» **Source data**:
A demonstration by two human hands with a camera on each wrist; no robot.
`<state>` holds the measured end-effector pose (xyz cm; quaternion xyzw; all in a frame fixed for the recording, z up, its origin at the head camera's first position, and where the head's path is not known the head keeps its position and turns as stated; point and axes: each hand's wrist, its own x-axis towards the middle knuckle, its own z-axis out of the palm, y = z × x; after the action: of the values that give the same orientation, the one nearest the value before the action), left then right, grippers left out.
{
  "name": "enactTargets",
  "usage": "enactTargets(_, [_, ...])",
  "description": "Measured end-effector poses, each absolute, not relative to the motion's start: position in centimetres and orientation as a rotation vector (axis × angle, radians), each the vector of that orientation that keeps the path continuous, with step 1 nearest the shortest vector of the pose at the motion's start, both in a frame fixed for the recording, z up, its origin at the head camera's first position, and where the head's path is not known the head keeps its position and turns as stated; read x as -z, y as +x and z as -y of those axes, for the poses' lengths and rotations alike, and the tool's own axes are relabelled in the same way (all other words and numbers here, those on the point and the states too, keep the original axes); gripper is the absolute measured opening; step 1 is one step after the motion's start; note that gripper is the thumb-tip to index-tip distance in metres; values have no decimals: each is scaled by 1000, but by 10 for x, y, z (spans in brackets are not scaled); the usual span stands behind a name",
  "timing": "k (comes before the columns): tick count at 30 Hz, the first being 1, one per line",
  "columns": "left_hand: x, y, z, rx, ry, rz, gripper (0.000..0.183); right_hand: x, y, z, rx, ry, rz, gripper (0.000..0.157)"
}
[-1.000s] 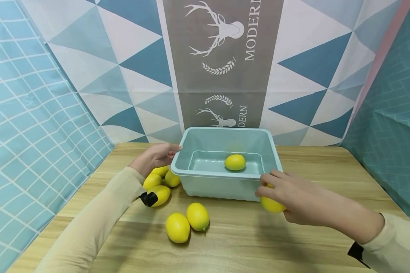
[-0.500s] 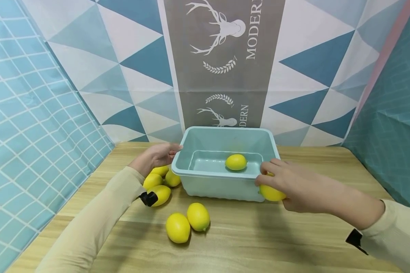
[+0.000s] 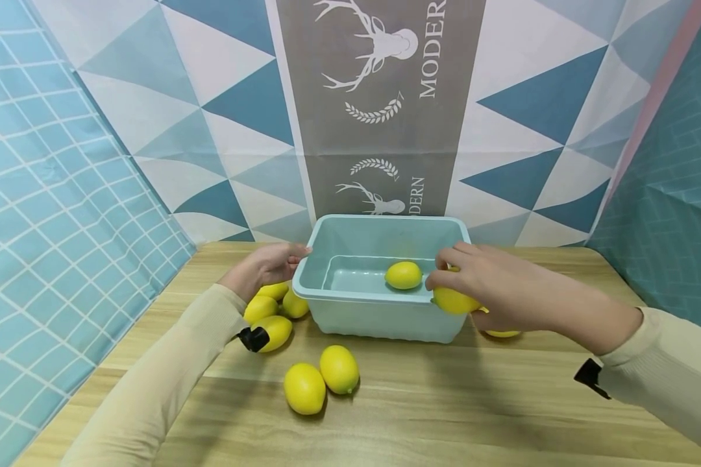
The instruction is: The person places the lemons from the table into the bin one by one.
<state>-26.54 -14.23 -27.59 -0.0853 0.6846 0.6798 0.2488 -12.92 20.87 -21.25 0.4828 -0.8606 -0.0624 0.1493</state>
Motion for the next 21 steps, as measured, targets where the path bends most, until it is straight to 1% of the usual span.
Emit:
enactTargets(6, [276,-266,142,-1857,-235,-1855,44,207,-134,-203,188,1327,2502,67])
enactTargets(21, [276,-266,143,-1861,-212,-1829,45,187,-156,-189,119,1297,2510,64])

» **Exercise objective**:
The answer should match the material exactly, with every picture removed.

» **Exercise answer**:
A demonstration by two human hands with a camera on each wrist; no robot.
`<state>` holds the measured end-effector pose (xyz cm; quaternion xyzw; all in a frame fixed for the recording, z up, its origin at the head camera's first position, and where the head's path is not known the head keeps its position and turns as stated; point and axes: each hand's wrist, its own x-axis towards the middle knuckle, its own z-axis out of the palm, y = z × x; after the action: of the values that give the same orientation, the one nearest the value before the action), left then right, grippers left out.
{
  "name": "enactTargets",
  "usage": "enactTargets(_, [_, ...])",
  "description": "Measured end-effector poses, each absolute, not relative to the motion's start: position in centimetres and orientation as a rotation vector (axis × angle, radians), each the vector of that orientation that keeps the path continuous, with step 1 nearest the shortest vector of the pose at the motion's start, both in a frame fixed for the recording, z up, its origin at the head camera's first position, and where the head's path is not known the head keeps its position and turns as stated; read x as -z, y as +x and z as -y of those axes, for the poses' lengths and rotations alike, and the tool's own axes are relabelled in the same way (all other words and numbers here, those on the point and the states too, keep the original axes); gripper is the absolute measured opening; step 1 is one step after the motion's start; note that gripper is the thumb-tip to index-tip distance in metres; values have no decimals: each is scaled by 1000, but by 10 for x, y, z (spans in brackets are not scaled); the usual span stands behind a name",
  "timing": "k (comes before the columns): tick count at 30 Hz, the first being 1, one per line",
  "columns": "left_hand: x, y, z, rx, ry, rz, gripper (0.000..0.183); right_hand: x, y, z, rx, ry, rz, gripper (0.000..0.157)"
}
[-1.000s] 
[-0.500s] 
[+0.000s] 
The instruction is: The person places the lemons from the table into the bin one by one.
<state>-26.54 -14.23 -27.59 -0.0853 0.6846 0.6798 0.2488 -12.92 20.87 -21.25 0.4828 -0.8606 -0.0624 0.1493</state>
Motion for the next 21 steps, as measured, targets where the path bends most, until it is straight to 1% of the usual span.
Emit:
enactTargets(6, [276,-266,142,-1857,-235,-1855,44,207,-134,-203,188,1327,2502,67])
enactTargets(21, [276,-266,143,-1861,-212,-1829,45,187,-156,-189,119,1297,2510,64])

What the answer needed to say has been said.